**Prompt**
Note every line in the entries that contains the string "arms", and copy it.

━━━━━━━━

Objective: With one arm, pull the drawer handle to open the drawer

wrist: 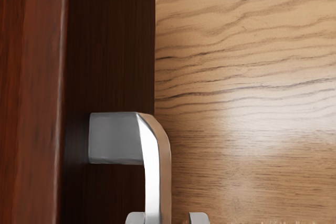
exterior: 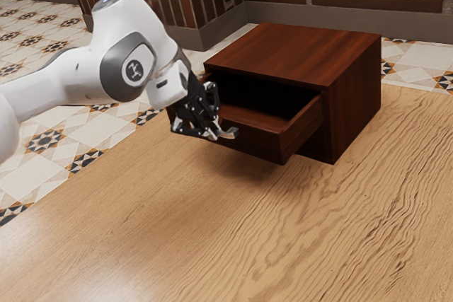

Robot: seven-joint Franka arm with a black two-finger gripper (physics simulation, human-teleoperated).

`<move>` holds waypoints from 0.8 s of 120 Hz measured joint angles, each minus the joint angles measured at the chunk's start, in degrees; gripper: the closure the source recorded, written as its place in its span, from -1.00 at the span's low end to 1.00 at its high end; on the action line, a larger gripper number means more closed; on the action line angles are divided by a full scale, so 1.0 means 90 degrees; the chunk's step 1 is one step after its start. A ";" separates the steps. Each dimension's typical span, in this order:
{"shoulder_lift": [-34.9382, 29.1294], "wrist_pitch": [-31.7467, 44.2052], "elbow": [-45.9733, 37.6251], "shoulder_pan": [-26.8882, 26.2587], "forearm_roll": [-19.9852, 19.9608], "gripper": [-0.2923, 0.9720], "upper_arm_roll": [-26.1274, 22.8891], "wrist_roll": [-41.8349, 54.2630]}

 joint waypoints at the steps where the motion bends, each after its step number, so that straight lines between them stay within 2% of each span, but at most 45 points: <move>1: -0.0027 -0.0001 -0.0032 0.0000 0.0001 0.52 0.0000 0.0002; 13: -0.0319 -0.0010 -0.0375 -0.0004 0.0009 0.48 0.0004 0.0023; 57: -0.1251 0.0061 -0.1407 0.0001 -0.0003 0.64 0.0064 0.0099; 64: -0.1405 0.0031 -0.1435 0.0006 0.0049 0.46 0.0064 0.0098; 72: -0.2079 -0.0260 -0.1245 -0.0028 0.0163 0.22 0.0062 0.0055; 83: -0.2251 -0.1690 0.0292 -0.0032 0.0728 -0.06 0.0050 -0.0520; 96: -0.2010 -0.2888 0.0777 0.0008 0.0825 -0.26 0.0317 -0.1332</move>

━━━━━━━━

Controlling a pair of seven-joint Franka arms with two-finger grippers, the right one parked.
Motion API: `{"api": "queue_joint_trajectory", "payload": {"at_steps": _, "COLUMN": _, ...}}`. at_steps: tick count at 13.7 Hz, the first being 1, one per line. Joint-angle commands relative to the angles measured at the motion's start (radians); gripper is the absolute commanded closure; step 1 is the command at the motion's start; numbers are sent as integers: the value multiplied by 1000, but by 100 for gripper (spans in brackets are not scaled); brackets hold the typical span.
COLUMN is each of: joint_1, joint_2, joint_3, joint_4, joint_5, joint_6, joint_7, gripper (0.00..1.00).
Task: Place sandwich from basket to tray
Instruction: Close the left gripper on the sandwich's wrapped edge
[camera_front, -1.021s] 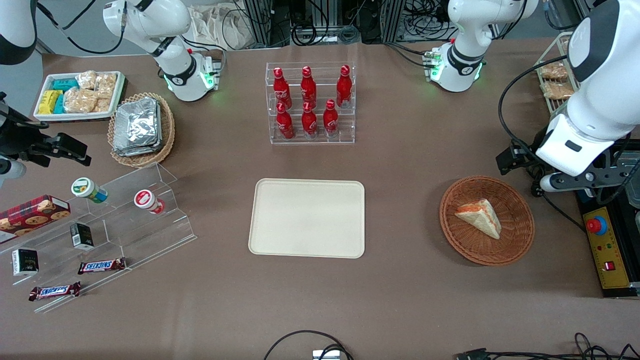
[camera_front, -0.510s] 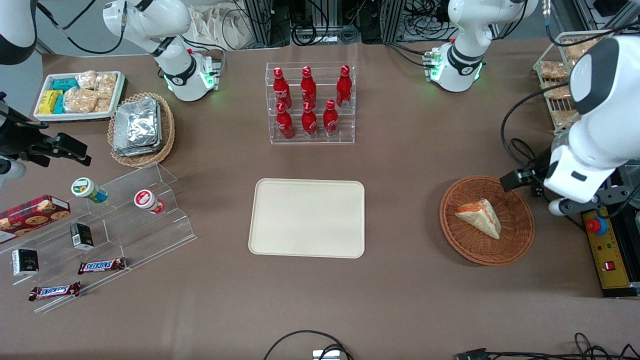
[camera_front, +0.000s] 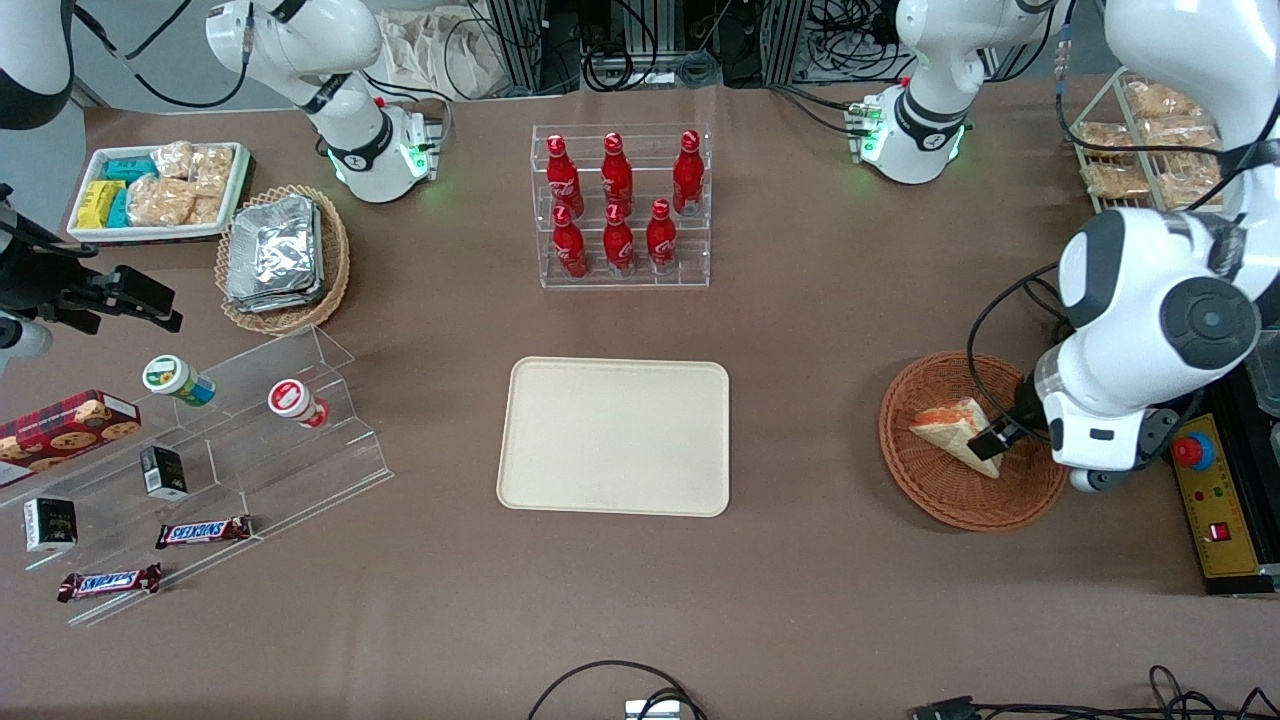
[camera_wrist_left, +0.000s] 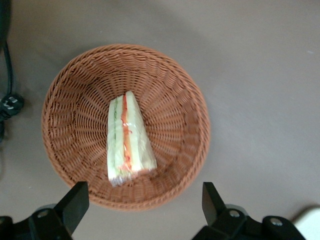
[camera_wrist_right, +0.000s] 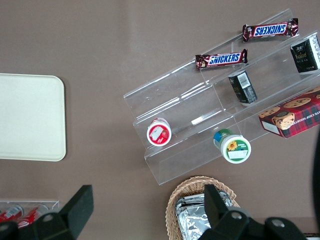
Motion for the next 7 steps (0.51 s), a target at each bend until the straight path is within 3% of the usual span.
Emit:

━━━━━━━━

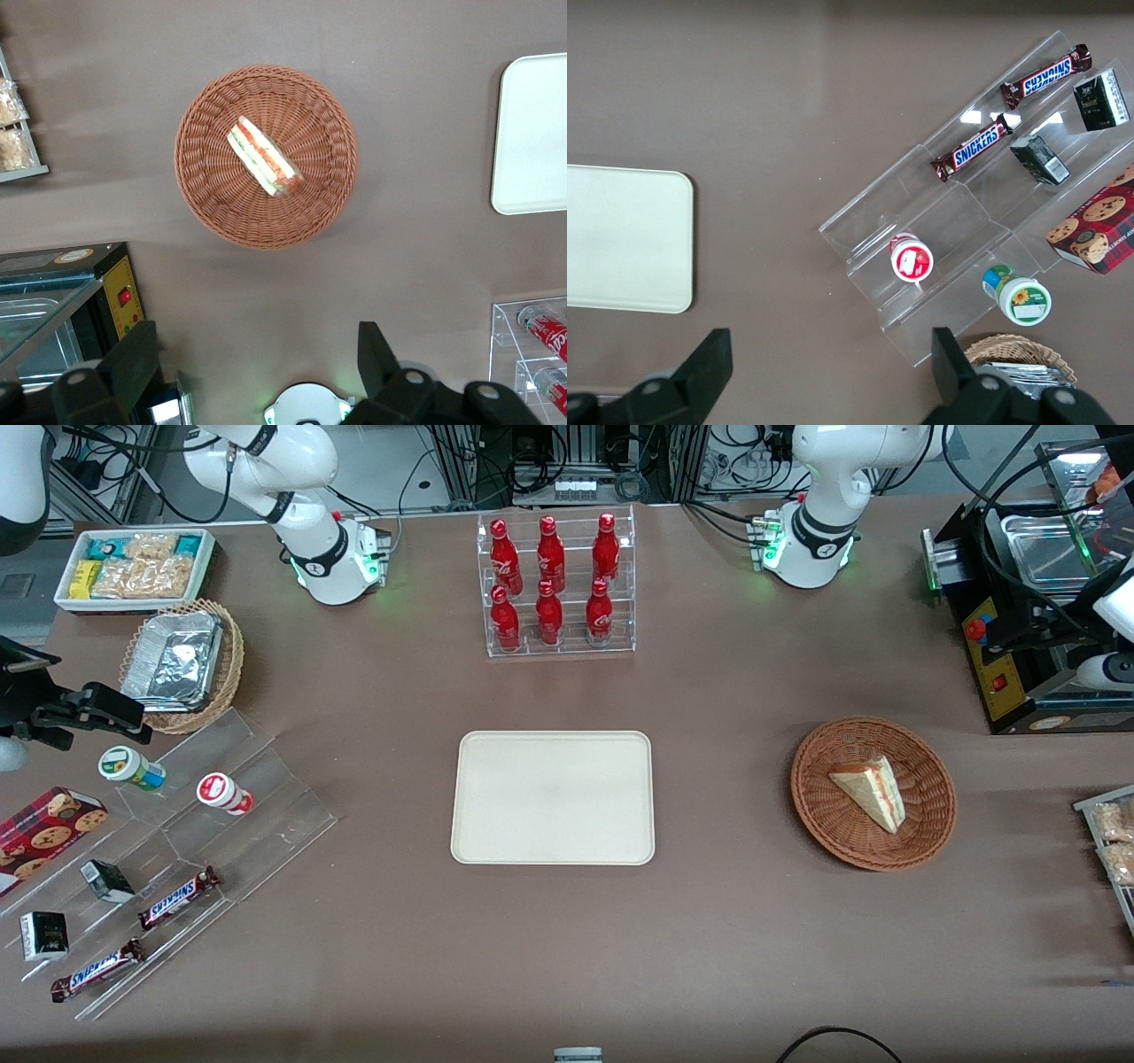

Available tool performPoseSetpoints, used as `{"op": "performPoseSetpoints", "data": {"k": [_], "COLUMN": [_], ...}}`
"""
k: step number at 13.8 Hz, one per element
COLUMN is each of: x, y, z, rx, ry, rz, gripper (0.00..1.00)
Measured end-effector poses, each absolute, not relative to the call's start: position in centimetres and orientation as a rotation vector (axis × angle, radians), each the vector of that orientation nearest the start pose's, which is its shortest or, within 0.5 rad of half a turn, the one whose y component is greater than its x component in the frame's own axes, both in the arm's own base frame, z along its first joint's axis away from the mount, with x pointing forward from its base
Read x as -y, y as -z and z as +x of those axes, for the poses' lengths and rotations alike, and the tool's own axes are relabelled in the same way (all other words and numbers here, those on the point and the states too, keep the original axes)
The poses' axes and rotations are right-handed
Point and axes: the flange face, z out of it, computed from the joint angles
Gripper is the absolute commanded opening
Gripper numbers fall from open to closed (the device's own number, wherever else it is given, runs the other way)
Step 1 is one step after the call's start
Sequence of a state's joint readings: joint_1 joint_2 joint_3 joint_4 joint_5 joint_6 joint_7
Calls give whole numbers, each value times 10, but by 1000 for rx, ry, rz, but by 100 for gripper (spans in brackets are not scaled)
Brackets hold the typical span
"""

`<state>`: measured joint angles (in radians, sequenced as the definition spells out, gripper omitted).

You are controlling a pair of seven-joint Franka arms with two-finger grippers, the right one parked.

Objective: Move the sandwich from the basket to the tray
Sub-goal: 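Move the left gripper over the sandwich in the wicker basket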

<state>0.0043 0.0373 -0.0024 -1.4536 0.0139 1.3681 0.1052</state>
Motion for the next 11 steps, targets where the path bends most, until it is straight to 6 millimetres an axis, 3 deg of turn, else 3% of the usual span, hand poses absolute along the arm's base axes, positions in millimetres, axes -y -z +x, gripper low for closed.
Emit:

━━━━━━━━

**Exercise result**
Controlling a pair of seven-joint Franka arms with two-finger grippers, the right one parked.
You are controlling a pair of seven-joint Franka arms with two-finger grippers, the right one parked.

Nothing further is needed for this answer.